_Exercise directions_
Take every line in the entries that includes the word "orange" and copy it.
+-------+
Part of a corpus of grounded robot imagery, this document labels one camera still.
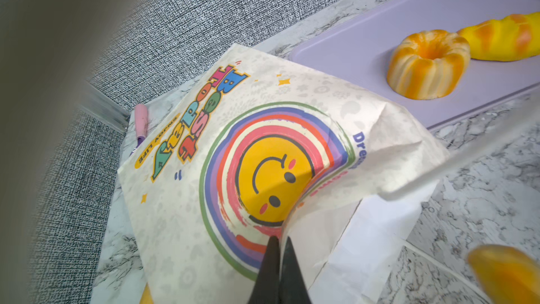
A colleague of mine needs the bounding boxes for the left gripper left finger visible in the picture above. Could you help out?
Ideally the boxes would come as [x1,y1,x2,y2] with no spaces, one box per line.
[248,236,281,304]

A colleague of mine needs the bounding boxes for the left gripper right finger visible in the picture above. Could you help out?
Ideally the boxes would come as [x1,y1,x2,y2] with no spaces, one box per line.
[280,237,312,304]

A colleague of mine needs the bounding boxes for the white paper gift bag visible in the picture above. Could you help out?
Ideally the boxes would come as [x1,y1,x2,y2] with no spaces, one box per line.
[117,43,540,304]

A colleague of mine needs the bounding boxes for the orange twisted fake bread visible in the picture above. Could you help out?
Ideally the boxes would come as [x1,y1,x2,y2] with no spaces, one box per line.
[468,244,539,304]

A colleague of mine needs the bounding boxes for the yellow ring fake bread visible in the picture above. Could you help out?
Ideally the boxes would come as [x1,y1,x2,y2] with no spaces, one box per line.
[386,30,471,100]

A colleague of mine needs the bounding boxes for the yellow oval fake bread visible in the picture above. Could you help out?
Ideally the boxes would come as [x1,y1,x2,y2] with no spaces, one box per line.
[458,12,539,62]

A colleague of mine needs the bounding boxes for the metal tongs white tips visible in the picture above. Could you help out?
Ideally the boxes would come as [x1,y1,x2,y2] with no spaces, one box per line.
[1,0,134,303]

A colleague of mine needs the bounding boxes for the purple toy rake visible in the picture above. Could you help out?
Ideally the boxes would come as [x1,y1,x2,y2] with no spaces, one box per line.
[131,104,149,153]

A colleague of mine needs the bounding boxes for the lilac plastic tray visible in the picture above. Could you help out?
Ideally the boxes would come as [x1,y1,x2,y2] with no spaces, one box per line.
[289,0,539,131]

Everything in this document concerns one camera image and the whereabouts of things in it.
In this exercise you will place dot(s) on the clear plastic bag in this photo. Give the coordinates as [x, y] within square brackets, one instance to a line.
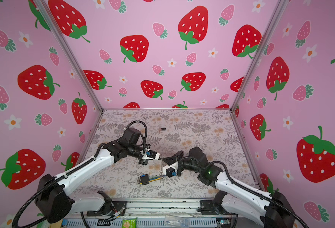
[176, 221]

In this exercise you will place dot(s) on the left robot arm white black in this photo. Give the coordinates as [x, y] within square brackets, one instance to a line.
[53, 195]

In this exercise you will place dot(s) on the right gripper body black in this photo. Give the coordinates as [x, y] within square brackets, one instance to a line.
[186, 165]

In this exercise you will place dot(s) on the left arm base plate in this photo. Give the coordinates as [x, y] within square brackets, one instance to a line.
[110, 209]

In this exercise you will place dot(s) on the green snack packet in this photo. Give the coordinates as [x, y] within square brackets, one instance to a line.
[129, 223]

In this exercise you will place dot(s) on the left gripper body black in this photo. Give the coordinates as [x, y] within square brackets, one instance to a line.
[135, 151]

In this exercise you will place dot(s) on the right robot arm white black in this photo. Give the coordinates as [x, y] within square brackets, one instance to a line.
[265, 209]

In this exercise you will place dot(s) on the black connector with coloured wires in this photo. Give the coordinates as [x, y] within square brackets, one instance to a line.
[145, 179]

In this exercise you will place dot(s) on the aluminium rail frame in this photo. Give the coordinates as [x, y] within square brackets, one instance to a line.
[150, 213]

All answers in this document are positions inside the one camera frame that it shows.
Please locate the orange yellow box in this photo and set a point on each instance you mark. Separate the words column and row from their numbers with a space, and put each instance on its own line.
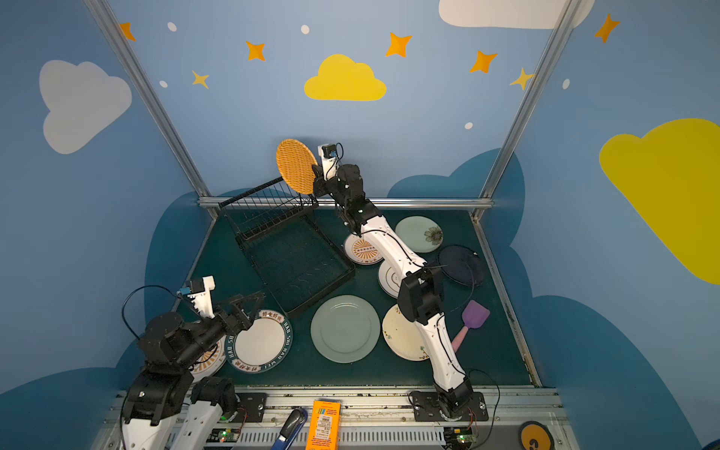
+-------+
_Exercise output_
A colleague of mine needs the bounding boxes for the orange twisted fake bread visible in the picture above. Could you help out?
Please locate the orange yellow box in this photo and set a point on each instance you mark. Separate the words column and row from their numbers with a space, and put each instance on its own line.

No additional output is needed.